Missbrauch bei den Domspatzen: Im Internat der Angst

Jeder dritte Schüler wurde verprügelt, viele wurden Opfer sexueller Übergriffe. Die Zahlen weichen massiv von denen ab, die das Bistum genannt hat.

Das Kloster Pielenhofen an der Naab, im Bildvordergrund ist Wasser zu sehen

Von 1981 bis 2013 war in dem Kloster Pielenhofen die Domspatzen-Vorschule untergebracht. Foto: dpa

MÜNCHEN taz | Der Prügel- und Missbrauchsskandal bei den Regensburger Domspatzen war offenbar um ein Vielfaches größer als bisher angenommen. Nach einem Zwischenbericht des Sonderermittlers Ulrich Weber, ein Regensburger Rechtsanwalt, soll knapp ein Drittel der Buben in der dem Domspatzen angehörenden Internat Etterzhausen/Pielenkofen von körperlicher Gewalt betroffen sein. Vielfach kam es auch zu sexuellem Missbrauch.

Weber wertet die damaligen Zustände in den katholischen Einrichtungen als ein „System der Angst“. Dies hat von 1945 bis 1992 angehalten, hauptsächlich in der Direktoratszeit von Johann Meier von 1953 bis 1992. Dieser wird immer wieder als Hauptverantwortlicher für die Gewalt ausgemacht. Er starb 1992 wenige Monate nach seiner Pensionierung im Alter von 68 Jahren.

Ermittler Weber liegen nach achtmonatiger Arbeit 231 Meldungen über körperliche Gewalt vor. Es gibt 42 Beschuldigte, neun von ihnen sollen die meisten Taten begangen haben. Über sexuellen Missbrauch existieren insgesamt 62 Meldungen über Straftaten, die 14 Täter verübt haben sollen.

Die Zahlen weichen massiv von denen ab, die das Bistum selbst vor knapp einem Jahr genannt hat: Da waren nur 72 Fälle aufgeführt worden. Die Opfer wurden mit je 2.500 Euro entschädigt. Mit den aktuellen Zahlen zeichnet sich für Weber ab, „dass rund 30 Prozent der Schüler bis 1992 von körperlicher Gewalt betroffen waren“.

Der Ermittler nennt erschütternde Beispiele: Körperliche Misshandlungen hätten in den Domspatzen-Einrichtungen aus Prügel bis zum „Blutigschlagen“, Schlagen mit dem Stock, Schlüsselbund oder dem Siegelring bestanden. Bettnässer wurden zur Schau gestellt, es gab Nahrungs- und Flüssigkeitsentzug oder den Zwang zum Essen. Die sexuellen Übergriffe reichten von Streicheln bis zur Vergewaltigung.
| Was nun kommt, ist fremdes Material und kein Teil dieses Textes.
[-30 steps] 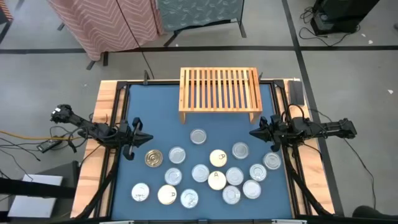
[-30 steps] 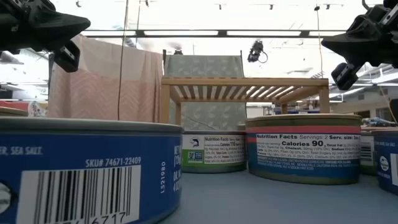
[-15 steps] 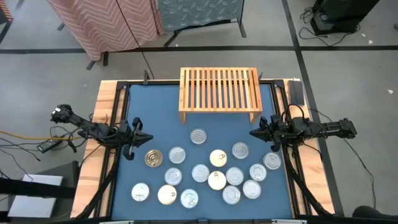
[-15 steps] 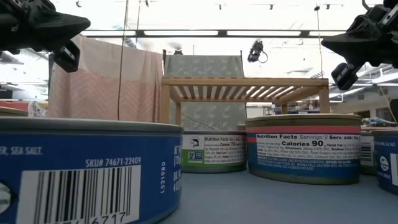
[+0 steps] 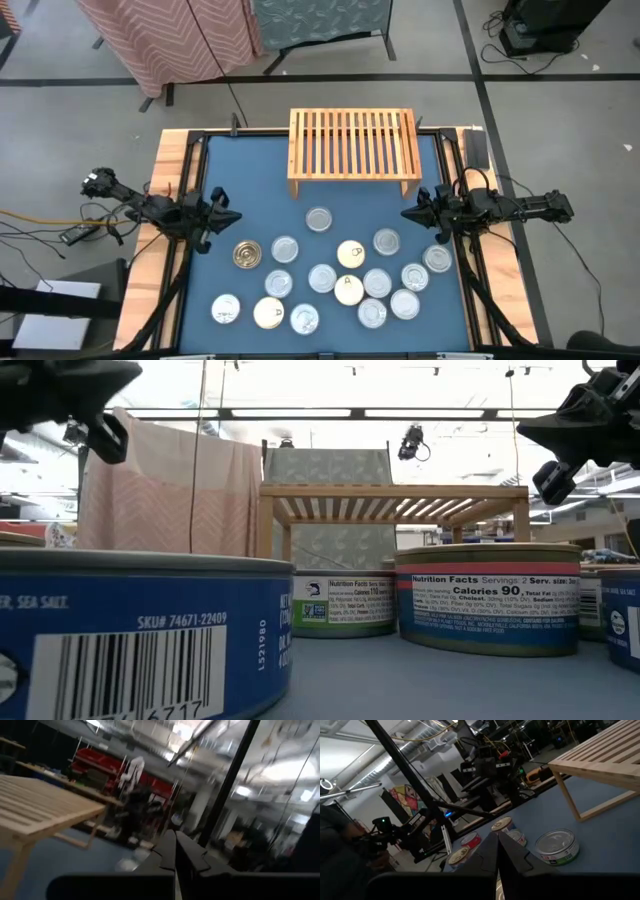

Obwohl es immer wieder zu Beschwerden und Anzeigen kam, stellte sich das Bistum weitgehend taub. Für polizeiliche Ermittlungen hat Weber keine Hinweise entdecken können. Als ein Schüler 1966 durch die Gewalt erhebliche Verletzungen erlitt und die Mutter Anzeige erstattete, sollen Mitschüler dazu gezwungen worden sein, von einem Treppensturz zu berichten.

Ein ganzes Dossier mit Vorwürfen

Der Stiftungsvorstand der Domspatzen hatte 1987 ein ganzes Dossier mit massiven Vorwürfen vorliegen. Als Schuldirektor Meier damit konfrontiert wurde, stritt er nach Darstellung Webers alles ab. Der Anwalt: „Personelle Konsequenzen blieben aus.“ Auch nach 1992 wurden einzelne Briefe mit Schilderungen von körperlicher und sexueller Gewalt zurückgehalten. „Die Vorgänge waren sowohl intern bekannt als auch kritisiert“, so Weber. Es folgten jedoch keine Konsequenzen oder strukturellen Umbauten.

Die Domspatzen sind der international bekannte Knabenchor des Regensburger Doms. Kapellmeister war von 1964 bis 1994 Georg Ratzinger, Bruder von Joseph Ratzinger, dem zurückgetretenen Papst Benedikt XVI. Wusste Georg Ratzinger auch von den Missständen?, wird Opferanwalt Weber gefragt. „Davon gehe ich aus“, sagt er.